In the 2012-2013 season, Spain’s winning percentage from competitive games has dipped to 60% after being 78%, 100%, 91% and 91% in the respective international campaigns prior to that.
As more teams have become accustomed to their metronomic passing game, it appears opponents are also working out ways to thwart La Roja.
The same could be said on the club front. Barcelona and Real Madrid both reached the semi-finals of the Champions League last season, but were comprehensively beaten by Bayern Munich and Borussia Dortmund respectively.
The German sides played high-pressing, high-energy games to combat the La Liga pair and Brazil applied the same logic to find the solution to combating Spain on Sunday.
“We have seen with Barcelona, who play very similarly to Spain, that the best teams have found a way of disrupting or stopping them,” said Nevin.
“I certainly feel that Barcelona are not the team that they were and the signing of Neymar might make a difference to that and they will adapt and change themselves.
“Spain have been at the top for quite a while now and it is exceptional that they have stayed there for so long. The end will come eventually and it is a question of when.
“But if their system is not working as well as before then you need to adapt. You need to change, move on and find a new answer. It will be the case that Spain have to do that eventually, but whether they have to do that right now is something I think we will know within a year.
“They have still got phenomenal players and a great system, but you are beginning to see some weaknesses in it.”
Spain still topped most of the key statistics tables in Brazil. They had the most number of passes and pass completion percentage in the tournament, and had the most shots in addition to scoring the most goals.
“Let’s not forget they got to the final,” said Nevin, who also highlighted the absence of injured midfielder Xabi Alonso in South America as a key setback for Spain.
“You cannot write them off and it would be silly to do so.
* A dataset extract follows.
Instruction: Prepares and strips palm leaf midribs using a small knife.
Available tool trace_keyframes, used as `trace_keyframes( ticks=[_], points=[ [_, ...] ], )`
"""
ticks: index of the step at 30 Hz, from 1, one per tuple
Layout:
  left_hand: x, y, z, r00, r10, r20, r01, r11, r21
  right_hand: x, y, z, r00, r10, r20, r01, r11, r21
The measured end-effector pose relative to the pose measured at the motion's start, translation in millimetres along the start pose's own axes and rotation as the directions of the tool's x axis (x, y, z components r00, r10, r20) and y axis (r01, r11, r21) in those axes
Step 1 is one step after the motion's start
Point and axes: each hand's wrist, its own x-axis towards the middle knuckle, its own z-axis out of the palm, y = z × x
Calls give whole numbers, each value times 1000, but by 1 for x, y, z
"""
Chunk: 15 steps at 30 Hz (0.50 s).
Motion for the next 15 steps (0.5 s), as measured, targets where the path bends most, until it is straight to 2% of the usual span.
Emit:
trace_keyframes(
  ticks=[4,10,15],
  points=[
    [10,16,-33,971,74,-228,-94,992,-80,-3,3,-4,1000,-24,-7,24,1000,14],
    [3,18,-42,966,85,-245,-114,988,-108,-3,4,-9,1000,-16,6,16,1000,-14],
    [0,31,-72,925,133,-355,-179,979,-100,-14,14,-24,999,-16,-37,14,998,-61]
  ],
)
But there is an argument that Spain need to slightly reassess themselves in a couple of areas.”
If Del Bosque is considering changes to his first-team personnel, he can cast an eye at the likes of his current supporting cast as well as the Under-21 side, who won this summer’s European Championship.
Isco, Thiago Alcantara and Asier Illarramendi were the country’s star U21 performers and are seen as eventual replacements for Iniesta, Xavi and Alonso.
There is also plenty of depth in the current first-team squad and Nevin believes it is a refresh rather than a rebuild job for Del Bosque, who has some crucial decisions in front of him.
“It’s quite a common theme for teams that if you don’t keep refreshing then things can go downhill quite quickly,” said Nevin.
“Players age or those that are a fulcrum of the team may not be able to deliver to the same high standard and, if you keep sticking with them, you are not going to win a World Cup.
“You need to refresh all the time and it may well be that it’s up to somebody from the bench or the Under-21s to go and grab that position. The fortunate thing that Spain have above everyone else are plenty of options.
“They can win the next World Cup but they need to make sure that if there are any players fading then they need to be replaced.
“Somehow they also need to organise some management of the squad to make sure important players are rested. That is easier said than done as Del Bosque is not in control of that.”